REQUIRED WORK:
Examine the listing below and state how many of its lines contain the word "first". Write only the number.

** STUDY MATERIAL follows **

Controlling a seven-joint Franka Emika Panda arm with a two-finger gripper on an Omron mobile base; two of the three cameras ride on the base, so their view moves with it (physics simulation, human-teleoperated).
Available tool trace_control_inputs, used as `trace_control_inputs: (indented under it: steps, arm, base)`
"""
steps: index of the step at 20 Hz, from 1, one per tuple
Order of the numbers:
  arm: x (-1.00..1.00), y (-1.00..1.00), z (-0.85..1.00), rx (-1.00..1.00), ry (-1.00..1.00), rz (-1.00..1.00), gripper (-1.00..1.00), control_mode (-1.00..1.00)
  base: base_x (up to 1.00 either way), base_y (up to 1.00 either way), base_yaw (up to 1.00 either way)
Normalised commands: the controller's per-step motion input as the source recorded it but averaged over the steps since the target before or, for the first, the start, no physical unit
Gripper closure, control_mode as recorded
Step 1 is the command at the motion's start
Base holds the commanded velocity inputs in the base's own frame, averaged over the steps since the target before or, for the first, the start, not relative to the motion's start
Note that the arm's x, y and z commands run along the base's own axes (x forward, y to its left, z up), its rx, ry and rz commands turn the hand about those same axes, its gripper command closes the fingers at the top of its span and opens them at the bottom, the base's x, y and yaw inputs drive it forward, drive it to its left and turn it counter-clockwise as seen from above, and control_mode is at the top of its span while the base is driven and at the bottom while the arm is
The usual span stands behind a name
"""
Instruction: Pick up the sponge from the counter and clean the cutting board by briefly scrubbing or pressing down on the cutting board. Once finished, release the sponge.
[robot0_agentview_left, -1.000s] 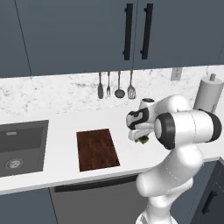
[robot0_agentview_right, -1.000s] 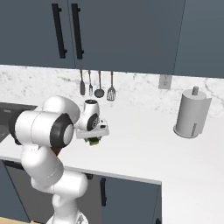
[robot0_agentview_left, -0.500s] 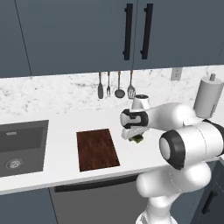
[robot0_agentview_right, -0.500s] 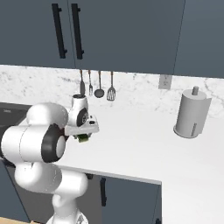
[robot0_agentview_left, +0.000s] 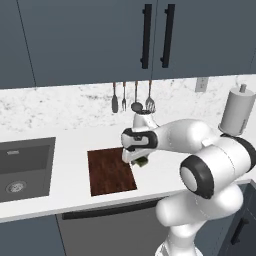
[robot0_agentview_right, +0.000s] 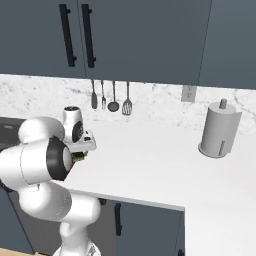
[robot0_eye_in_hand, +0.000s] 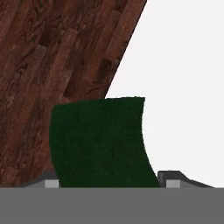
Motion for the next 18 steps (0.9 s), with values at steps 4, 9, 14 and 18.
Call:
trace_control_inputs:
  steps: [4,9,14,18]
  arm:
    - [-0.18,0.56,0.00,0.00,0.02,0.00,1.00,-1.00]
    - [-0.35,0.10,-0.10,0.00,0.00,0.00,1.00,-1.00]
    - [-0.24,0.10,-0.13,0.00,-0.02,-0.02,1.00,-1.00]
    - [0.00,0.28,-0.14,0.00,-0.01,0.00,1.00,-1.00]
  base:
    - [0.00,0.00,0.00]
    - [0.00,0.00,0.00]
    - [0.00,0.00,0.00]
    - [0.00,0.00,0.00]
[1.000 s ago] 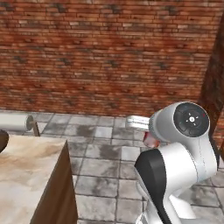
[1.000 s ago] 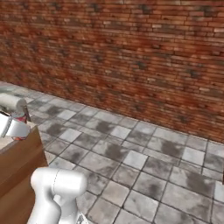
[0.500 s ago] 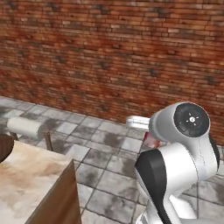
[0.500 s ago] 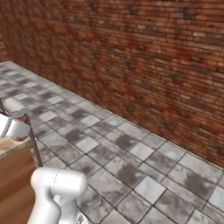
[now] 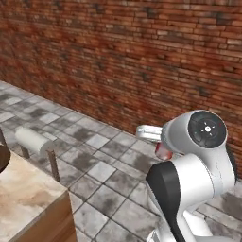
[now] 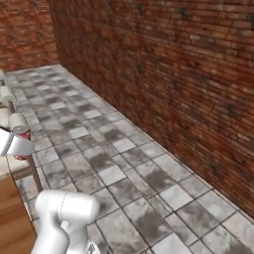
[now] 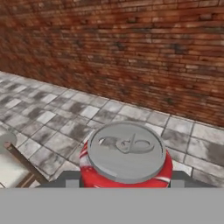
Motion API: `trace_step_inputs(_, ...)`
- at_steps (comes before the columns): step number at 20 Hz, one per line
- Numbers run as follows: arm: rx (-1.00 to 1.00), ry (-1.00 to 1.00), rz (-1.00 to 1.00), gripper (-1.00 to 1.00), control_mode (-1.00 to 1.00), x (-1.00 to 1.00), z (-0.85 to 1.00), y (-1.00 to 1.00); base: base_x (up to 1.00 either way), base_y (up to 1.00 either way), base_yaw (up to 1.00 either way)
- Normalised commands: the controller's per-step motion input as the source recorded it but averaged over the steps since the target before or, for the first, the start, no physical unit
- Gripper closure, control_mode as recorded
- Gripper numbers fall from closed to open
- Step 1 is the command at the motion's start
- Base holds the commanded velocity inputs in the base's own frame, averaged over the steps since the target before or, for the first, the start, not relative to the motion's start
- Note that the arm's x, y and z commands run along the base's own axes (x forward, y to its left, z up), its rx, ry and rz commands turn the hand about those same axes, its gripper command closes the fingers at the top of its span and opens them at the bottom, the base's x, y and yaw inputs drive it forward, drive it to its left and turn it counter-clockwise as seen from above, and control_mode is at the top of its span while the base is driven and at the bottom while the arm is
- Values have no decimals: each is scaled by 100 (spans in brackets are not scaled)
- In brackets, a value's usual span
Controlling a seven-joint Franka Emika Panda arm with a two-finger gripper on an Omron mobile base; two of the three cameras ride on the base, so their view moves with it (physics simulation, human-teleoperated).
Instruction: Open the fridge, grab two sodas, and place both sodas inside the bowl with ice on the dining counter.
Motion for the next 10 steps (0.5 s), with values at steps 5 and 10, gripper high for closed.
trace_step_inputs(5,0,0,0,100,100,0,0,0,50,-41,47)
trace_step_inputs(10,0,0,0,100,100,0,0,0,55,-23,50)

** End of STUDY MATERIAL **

WRITTEN SOLUTION:
4